DIY Custom Conttroler Version 2

Hi Guys,

I have a thread where I created the first really expensive bulky version of a brushless motor controller but it worked.

[youtube]0XuylPevH7s[/youtube]

The thread can be found here : https://endless-sphere.com/forums/viewtopic.php?f=3&t=70870&start=75

Now I want to move on to version 2. I will be doing this for my final year project (Bachelor's Degree in Electronics and Control Engineering) My main aim is to make the circuit compact and cheap and also add current and temperature control.

In my first controller I used isolated DC/DC converters for the mosfet drive. However these were 6 Euros each (x6 =36euros) so that is quite expensive. In the second version I would like to use IR2113. I have never used this configuration before so if anyone has some tips they would be appreciated.
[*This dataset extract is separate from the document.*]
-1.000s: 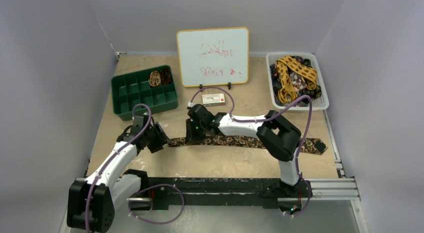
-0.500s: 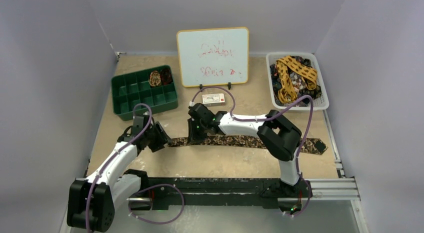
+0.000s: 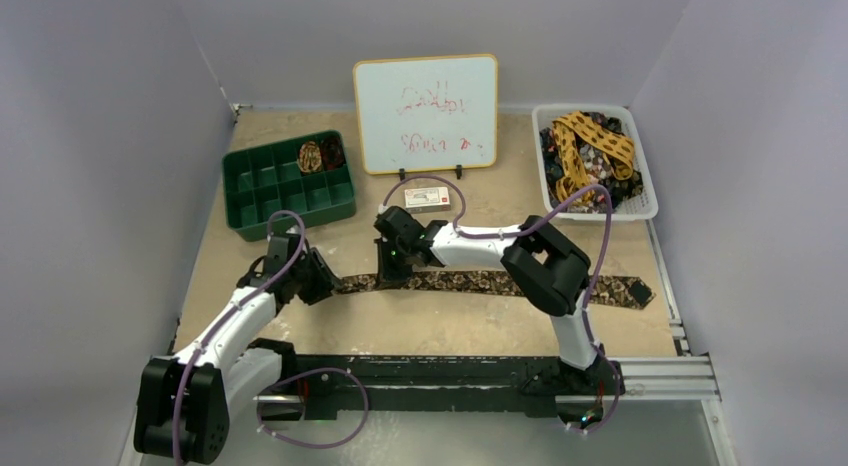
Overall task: Roll the ties
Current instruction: Roll the tie at the center of the board.
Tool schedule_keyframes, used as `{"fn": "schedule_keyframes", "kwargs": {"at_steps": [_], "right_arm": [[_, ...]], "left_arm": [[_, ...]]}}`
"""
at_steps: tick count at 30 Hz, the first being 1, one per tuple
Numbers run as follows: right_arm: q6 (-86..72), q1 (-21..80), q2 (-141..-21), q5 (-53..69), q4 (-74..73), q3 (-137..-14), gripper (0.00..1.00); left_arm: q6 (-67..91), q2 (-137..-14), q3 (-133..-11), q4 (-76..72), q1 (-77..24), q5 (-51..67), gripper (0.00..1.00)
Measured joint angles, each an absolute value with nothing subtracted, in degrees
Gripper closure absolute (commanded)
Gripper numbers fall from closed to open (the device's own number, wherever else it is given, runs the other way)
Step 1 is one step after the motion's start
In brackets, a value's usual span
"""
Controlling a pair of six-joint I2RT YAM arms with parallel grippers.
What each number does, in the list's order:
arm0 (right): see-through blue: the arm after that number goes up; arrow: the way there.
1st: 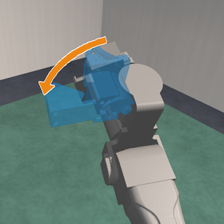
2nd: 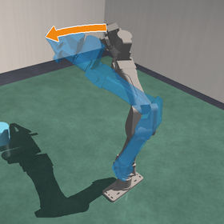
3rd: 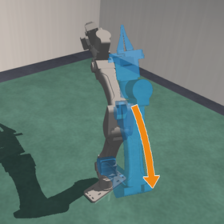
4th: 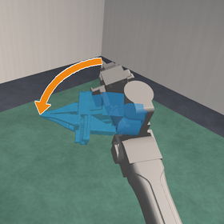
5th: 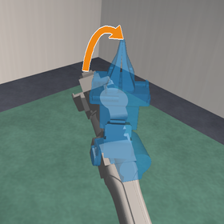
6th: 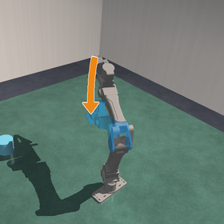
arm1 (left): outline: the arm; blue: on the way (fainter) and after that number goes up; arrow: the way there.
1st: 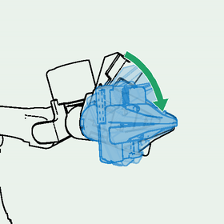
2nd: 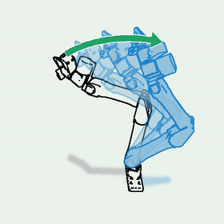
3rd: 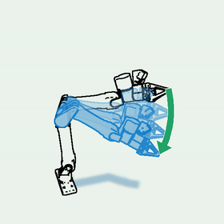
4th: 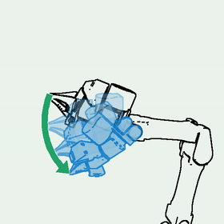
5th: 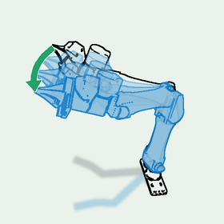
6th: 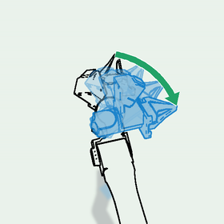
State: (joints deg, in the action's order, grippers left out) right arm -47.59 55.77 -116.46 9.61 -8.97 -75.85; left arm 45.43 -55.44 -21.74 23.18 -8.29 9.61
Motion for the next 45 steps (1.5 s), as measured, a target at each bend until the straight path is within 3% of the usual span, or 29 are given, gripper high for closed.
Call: {"fn": "schedule_keyframes", "kwargs": {"at_steps": [18, 24, 30, 45], "right_arm": [[-47.6, 54.8, -116.9, 10.8, -9.7, -76.5, 1.0], [-47.6, 54.4, -117.1, 11.9, -9.7, -76.5, 1.0], [-47.6, 54.0, -117.4, 13.0, -9.6, -76.5, 1.0], [-47.4, 53.9, -118.8, 13.2, -11.4, -79.1, 1.0]], "left_arm": [[44.8, -57.7, -21.7, 19.7, -8.3, 9.2, 0.7], [44.8, -58.7, -21.6, 17.7, -8.3, 10.0, 0.81], [43.9, -58.7, -21.6, 16.5, -8.3, 10.4, 1.0], [40.4, -53.8, -22.4, 16.5, -8.3, 11.9, 1.0]]}}
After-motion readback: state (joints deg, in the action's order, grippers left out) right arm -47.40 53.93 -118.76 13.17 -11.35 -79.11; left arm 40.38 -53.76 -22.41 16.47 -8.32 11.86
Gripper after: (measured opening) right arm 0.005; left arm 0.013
I know that you can not run 100% duty cycle using the gate drives, however for a BLDC controller one of the phases has to be off at any given time so hopefully the capacitor has enough time to charge and hopefully can give me 100% duty cycle when it is required to be on. I am going to use a switching frequency of 30kHz and below is the circuit diagram



I think I have sized the drive capacitors appropriately for the switching frequency correct?
I also plan on testing the circuit and then adding a snubber circuit to remove voltage spikes.

Any feedback?
I plan on starting this project in about 2 months after I finish this semester.


Regards Glenn

Would be great if you could do something like VESC: http://vedder.se/

casainho said:

Would be great if you could do something like VESC: http://vedder.se/

Click to expand...

I've actually looked at this before.

To be honest this thing is a work of art. I am not on his level yet. Mostly when it comes to the communications protocol as I've only used UART so far. Also this thing uses Field oriented control (FOC) which is quite difficult to implement and you need a lot of computational horsepower.

My main aim is to focus on good hardware design and include features which would be useful for Ebike such as and LCD scree (similar to cycle analyst). I also plan on working with sensored motors so far. I plan on using the LPC2119 ucontroller (ARM7).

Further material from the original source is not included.